Other tipping points could trigger the natural release, on a massive scale, of the same greenhouse gases that humans have spewed into the atmosphere, further destabilising the delicate balance that has made our planet so liveable over the last 11,000 years.
Methane and CO2 locked in the increasingly misnamed permafrost of Russia, Canada and northern Europe is equivalent to roughly 15 years worth of global emissions from fossil fuels at today’s levels.
The release of these gases - negligible so far - would, in turn, aggravate the problem in a vicious circle of warming, what scientists call a positive feedback loop.
Likewise, rock-like formations in shallow ocean waters called methane hydrates, prime suspects for episodes of rapid global warming millions of years ago. Little is known about what it would take to trigger their disintegration today.
“Even if global warming is limited to below two degrees Celsius (3.6 degrees Fahrenheit)” - the red line drawn in the 196-nation Paris climate pact - “some important tipping elements may already be harmed or transformed,” Hans Joachim Schellnhuber, director of the Potsdam Institute for Climate Impact Research in Germany, commented recently in the journal Nature Climate Change.
Even so, the promise of holding global warming “well below 2 C” is a reasonable guarantee that such scenarios can be avoided, he said.
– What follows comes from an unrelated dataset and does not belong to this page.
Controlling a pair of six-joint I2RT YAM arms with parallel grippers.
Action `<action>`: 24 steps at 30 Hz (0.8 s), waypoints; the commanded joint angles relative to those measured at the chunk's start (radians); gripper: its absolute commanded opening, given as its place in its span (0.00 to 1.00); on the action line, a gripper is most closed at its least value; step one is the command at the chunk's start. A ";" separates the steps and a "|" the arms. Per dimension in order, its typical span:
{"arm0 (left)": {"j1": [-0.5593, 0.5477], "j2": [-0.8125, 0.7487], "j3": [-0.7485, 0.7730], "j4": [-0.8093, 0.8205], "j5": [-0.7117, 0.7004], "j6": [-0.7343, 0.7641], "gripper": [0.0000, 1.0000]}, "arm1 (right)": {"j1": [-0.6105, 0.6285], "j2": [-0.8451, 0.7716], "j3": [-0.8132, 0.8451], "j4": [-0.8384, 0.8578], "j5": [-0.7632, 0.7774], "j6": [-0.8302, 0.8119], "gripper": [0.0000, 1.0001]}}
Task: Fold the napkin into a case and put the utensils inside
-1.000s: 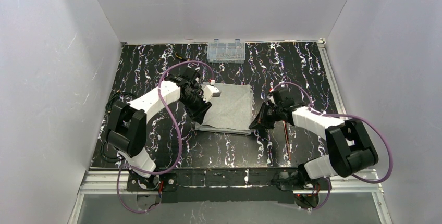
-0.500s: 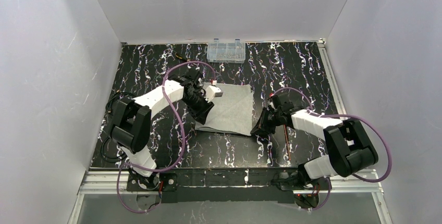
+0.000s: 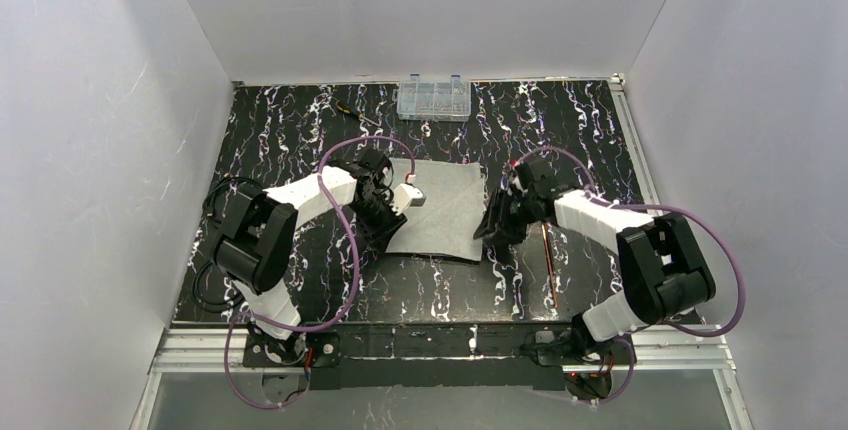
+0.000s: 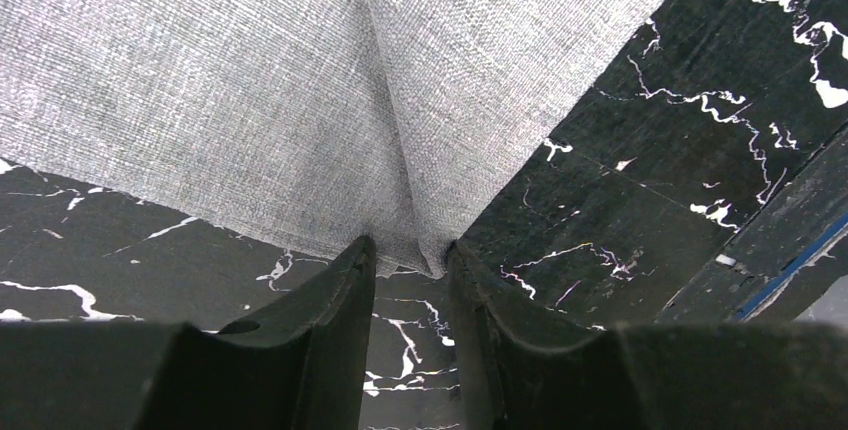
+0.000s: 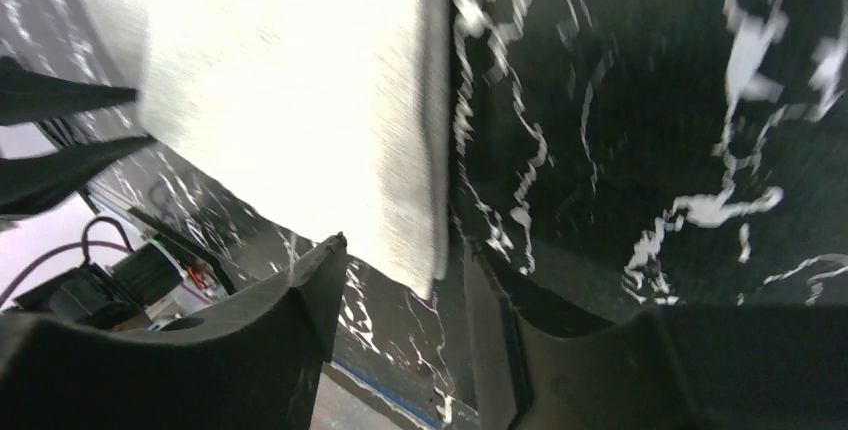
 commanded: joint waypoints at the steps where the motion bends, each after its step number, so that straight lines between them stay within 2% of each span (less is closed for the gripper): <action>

But scientists also admit their tools are better at measuring steady, linear progressions than sudden shifts.
“In general, climate models are too stable,” said Drijfhout. “They are calibrated to the present climate, have difficulty simulating the abrupt changes we have witnessed in the geological past.”
Looking for lessons from the past also has limits, notes Didier Swingedouw of the University of Bordeaux.
“The problem is that there is no perfect analogue to what we will experience in the near future.”
Concentrations of CO2 in the atmosphere today are higher than any time in the last three million years, and are increasing more rapidly than at any point in the last 66 million years.